→ **RECORDED DATA**
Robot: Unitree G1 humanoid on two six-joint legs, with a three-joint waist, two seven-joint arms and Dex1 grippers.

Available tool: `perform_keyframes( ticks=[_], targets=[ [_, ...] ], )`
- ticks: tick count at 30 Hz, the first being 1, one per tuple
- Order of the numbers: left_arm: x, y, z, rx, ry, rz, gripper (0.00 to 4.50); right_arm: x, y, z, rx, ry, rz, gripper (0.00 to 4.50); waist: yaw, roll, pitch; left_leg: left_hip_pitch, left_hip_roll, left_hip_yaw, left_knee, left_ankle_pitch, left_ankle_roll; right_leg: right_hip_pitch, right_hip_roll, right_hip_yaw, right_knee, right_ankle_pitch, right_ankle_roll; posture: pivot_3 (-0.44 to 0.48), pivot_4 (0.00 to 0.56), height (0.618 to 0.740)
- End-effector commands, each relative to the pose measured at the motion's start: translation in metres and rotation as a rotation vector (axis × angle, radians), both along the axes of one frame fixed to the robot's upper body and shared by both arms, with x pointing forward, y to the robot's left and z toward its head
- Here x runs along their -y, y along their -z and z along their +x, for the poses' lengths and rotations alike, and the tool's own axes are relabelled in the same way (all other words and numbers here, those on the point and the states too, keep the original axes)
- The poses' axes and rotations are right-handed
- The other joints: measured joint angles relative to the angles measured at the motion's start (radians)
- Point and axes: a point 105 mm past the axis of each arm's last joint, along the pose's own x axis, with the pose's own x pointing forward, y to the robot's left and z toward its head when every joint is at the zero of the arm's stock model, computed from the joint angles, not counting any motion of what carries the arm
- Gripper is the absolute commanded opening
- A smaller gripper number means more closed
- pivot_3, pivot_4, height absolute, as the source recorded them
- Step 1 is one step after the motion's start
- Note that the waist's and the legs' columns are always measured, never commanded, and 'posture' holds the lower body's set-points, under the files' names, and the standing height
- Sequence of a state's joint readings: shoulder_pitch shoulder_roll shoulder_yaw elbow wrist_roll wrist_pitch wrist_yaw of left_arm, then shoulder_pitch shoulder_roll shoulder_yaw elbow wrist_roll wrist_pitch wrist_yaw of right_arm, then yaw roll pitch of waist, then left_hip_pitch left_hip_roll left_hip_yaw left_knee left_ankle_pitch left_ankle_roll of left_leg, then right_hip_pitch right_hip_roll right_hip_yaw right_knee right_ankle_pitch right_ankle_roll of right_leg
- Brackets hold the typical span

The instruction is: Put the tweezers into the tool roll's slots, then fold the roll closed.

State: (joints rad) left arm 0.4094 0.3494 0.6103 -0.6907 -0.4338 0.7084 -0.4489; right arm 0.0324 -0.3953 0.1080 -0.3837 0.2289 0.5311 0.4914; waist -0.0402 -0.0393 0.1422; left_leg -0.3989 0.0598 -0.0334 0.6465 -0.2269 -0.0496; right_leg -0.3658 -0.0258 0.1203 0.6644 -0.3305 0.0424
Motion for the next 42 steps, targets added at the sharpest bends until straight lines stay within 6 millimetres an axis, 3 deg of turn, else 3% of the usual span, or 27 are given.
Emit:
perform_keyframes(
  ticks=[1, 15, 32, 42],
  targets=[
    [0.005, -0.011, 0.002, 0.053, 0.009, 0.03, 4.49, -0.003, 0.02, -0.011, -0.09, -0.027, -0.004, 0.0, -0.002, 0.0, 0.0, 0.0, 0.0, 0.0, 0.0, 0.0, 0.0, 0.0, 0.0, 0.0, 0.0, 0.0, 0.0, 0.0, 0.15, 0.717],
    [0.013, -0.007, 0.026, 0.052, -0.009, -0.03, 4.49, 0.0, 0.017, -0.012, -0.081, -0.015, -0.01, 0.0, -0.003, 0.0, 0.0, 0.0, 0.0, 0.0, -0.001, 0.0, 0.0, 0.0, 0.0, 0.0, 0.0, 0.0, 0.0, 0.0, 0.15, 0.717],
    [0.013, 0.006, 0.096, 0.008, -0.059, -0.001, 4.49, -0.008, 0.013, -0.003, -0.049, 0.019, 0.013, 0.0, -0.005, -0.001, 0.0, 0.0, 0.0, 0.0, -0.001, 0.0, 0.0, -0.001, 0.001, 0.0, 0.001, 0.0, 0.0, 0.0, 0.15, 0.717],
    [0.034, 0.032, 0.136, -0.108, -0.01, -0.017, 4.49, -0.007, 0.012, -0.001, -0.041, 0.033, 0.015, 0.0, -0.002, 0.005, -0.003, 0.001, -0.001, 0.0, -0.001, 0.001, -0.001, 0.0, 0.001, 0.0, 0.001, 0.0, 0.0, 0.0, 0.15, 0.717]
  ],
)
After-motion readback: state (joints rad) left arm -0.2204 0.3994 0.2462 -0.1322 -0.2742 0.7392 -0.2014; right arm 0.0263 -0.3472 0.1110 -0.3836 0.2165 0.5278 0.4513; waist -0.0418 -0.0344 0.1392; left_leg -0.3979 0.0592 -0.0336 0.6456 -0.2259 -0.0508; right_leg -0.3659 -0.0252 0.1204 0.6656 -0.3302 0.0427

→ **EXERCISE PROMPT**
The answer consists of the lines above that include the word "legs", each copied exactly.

→ **EXERCISE RESULT**
Robot: Unitree G1 humanoid on two six-joint legs, with a three-joint waist, two seven-joint arms and Dex1 grippers.
- Note that the waist's and the legs' columns are always measured, never commanded, and 'posture' holds the lower body's set-points, under the files' names, and the standing height

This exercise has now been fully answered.